本明細書において説明された種々の技法を、ハードウェアまたはソフトウェア、適切な場合には両方の組合せに関連して実装することができる。従って、パーソナル通信デバイス用のスピーチ・トゥ・テキスト・トランスクリプションの方法および装置、またはある側面もしくはそれらの一部は、例えば、フロッピー（登録商標）ディスケット、ＣＤ−ＲＯＭ、ハードドライブ、または他のあらゆるマシン読取り可能な媒体などの有形媒体を包含したプログラムコード（すなわち、命令）の形をとることができ、本明細書において、プログラムコードを、例えば、コンピューターなどのマシンにロードして、マシンにより実行する場合に、マシンがパーソナル通信デバイスに対してスピーチ・トゥ・テキスト・トランスクリプションを実装する装置になる。 The various techniques described herein may be implemented in connection with hardware or software, and where appropriate a combination of both. Accordingly, a speech-to-text transcription method and apparatus for personal communication devices, or some aspect or part thereof, such as a floppy diskette, CD-ROM, hard drive, or other It can take the form of program code (ie, instructions) that includes tangible media, such as any machine-readable medium, where program code is loaded into a machine, such as a computer, for example, by the machine When executed, the machine becomes a device that implements speech-to-text transcription for personal communication devices.

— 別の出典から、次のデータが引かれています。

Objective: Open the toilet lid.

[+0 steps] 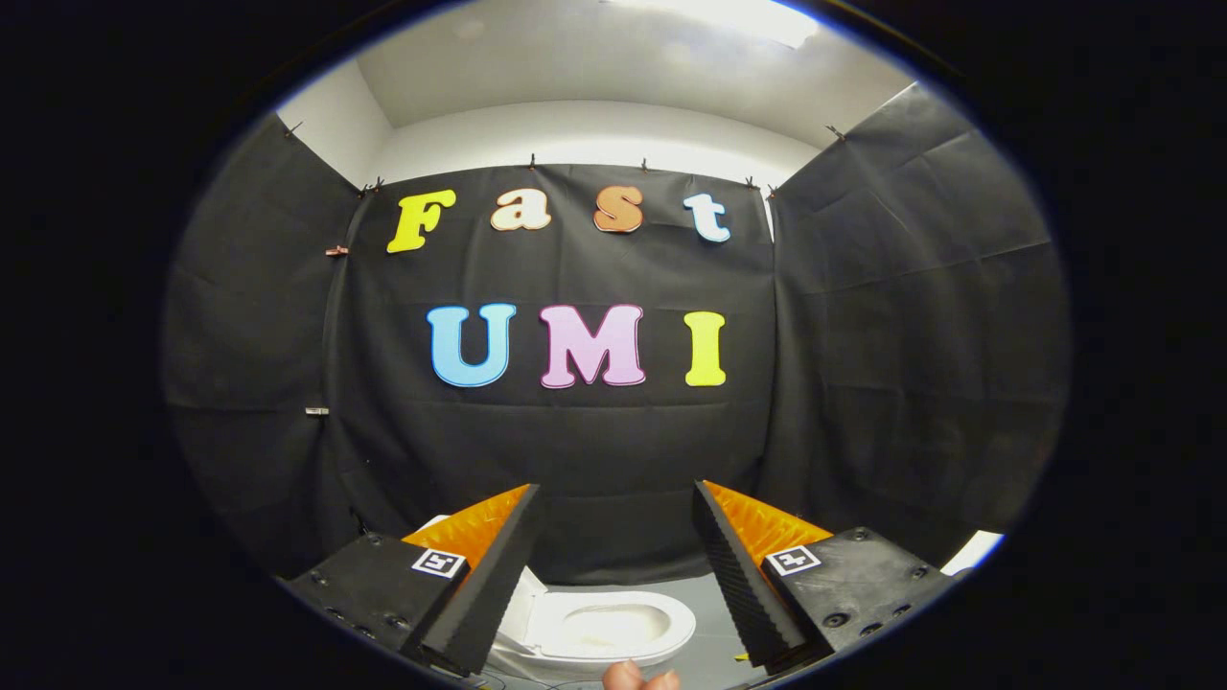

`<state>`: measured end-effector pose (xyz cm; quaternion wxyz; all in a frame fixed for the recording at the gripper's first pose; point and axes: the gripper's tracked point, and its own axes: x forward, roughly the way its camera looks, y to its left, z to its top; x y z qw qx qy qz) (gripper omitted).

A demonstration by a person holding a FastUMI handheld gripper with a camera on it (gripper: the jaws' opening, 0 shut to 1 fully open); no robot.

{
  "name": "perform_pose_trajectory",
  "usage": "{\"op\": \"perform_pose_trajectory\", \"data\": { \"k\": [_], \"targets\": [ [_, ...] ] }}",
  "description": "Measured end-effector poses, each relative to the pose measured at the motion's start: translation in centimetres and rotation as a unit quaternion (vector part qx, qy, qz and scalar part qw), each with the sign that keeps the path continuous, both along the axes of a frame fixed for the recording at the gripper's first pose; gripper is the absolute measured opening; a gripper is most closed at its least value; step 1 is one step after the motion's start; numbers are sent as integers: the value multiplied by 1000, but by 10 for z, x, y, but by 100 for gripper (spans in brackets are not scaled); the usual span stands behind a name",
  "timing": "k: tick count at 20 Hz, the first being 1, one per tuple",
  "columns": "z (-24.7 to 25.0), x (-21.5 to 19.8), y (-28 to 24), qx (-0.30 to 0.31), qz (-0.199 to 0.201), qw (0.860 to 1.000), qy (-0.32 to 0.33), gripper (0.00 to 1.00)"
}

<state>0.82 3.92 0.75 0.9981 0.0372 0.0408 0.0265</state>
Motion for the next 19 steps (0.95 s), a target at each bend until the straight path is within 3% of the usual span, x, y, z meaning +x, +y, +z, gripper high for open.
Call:
{"op": "perform_pose_trajectory", "data": {
  "k": [19],
  "targets": [
    [-3,-2,8,-8,2,1000,-1,98]
  ]
}}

（複数の）プログラムを、望まれる場合に、アセンブリ言語またはマシン言語に実装することができる。とにかく、言語を、コンパイルされた言語または解釈された言語であるとすることができ、ハードウェアの実装と組合せることができる。さらに、パーソナル通信デバイス用のスピーチ・トゥ・テキスト・トランスクリプションを実装する方法および装置を、例えば、電気配線またはケーブルを通じて、ファイバー光学によって、またはたのあらゆる伝送によってなど、ある伝送媒体を通じて送信されるプログラムコードの形を包含した通信により実践でき、プログラムコードを、本明細書において、例えば、ＥＰＲＯＭ、ゲートアレイ、ＰＬＤ（programmable logic device）、クライアントコンピューターなどのマシンが受信して、マシンにロードして実行する。汎用プロセッサに実装する場合に、プログラムコードは、汎用プロセッサを組合せて、パーソナル通信デバイス用のスピーチ・トゥ・テキスト・トランスクリプションの機能を起動するために動作する一意的な装置を提供する。加えて、いつもパーソナル通信デバイス用のスピーチ・トゥ・テキスト・トランスクリプションに関連して使用されるあらゆる記憶装置の技法を、ハードウェアとソフトウェアとの組合せであるとすることができる。 The program (s) can be implemented in assembly or machine language, if desired. In any case, the language can be a compiled or interpreted language and can be combined with a hardware implementation. Further, methods and apparatus for implementing speech-to-text transcription for personal communication devices may be transmitted over a transmission medium, for example, through electrical wiring or cable, by fiber optics, or by any other transmission. In this specification, the program code is received by a machine such as an EPROM, a gate array, a PLD (programmable logic device), a client computer, etc., and loaded into the machine. And execute. When implemented on a general-purpose processor, the program code combines the general-purpose processors to provide a unique apparatus that operates to activate the speech to text transcription feature for a personal communication device. In addition, any storage technique that is always used in connection with speech to text transcription for personal communication devices can be a combination of hardware and software.

パーソナル通信デバイス用のスピーチ・トゥ・テキスト・トランスクリプションを、種々の図面の例示的な実施形態に関連して説明したが、他の同様の実施形態を使用することができ、または変更および追加を、パーソナル通信デバイス用のスピーチ・トゥ・テキスト・トランスクリプションと同じ機能を実行するために、それらから逸脱することなく、説明した実施形態に行うことができることを理解されるべきである。従って、本明細書において説明したパーソナル通信デバイス用のスピーチ・トゥ・テキスト・トランスクリプションを、あらゆる単一の実施形態に制限すべきではなく、むしろ添付されたクレームの通りの広さおよび範囲において解釈するべきである。 While speech-to-text transcription for personal communication devices has been described in connection with the exemplary embodiments of the various drawings, other similar embodiments can be used, or modified and added It should be understood that can be performed on the described embodiments without departing from them to perform the same functions as speech to text transcription for personal communication devices. Accordingly, the speech to text transcription for personal communication devices described herein should not be limited to any single embodiment, but rather in the breadth and scope as per the appended claims. Should be interpreted.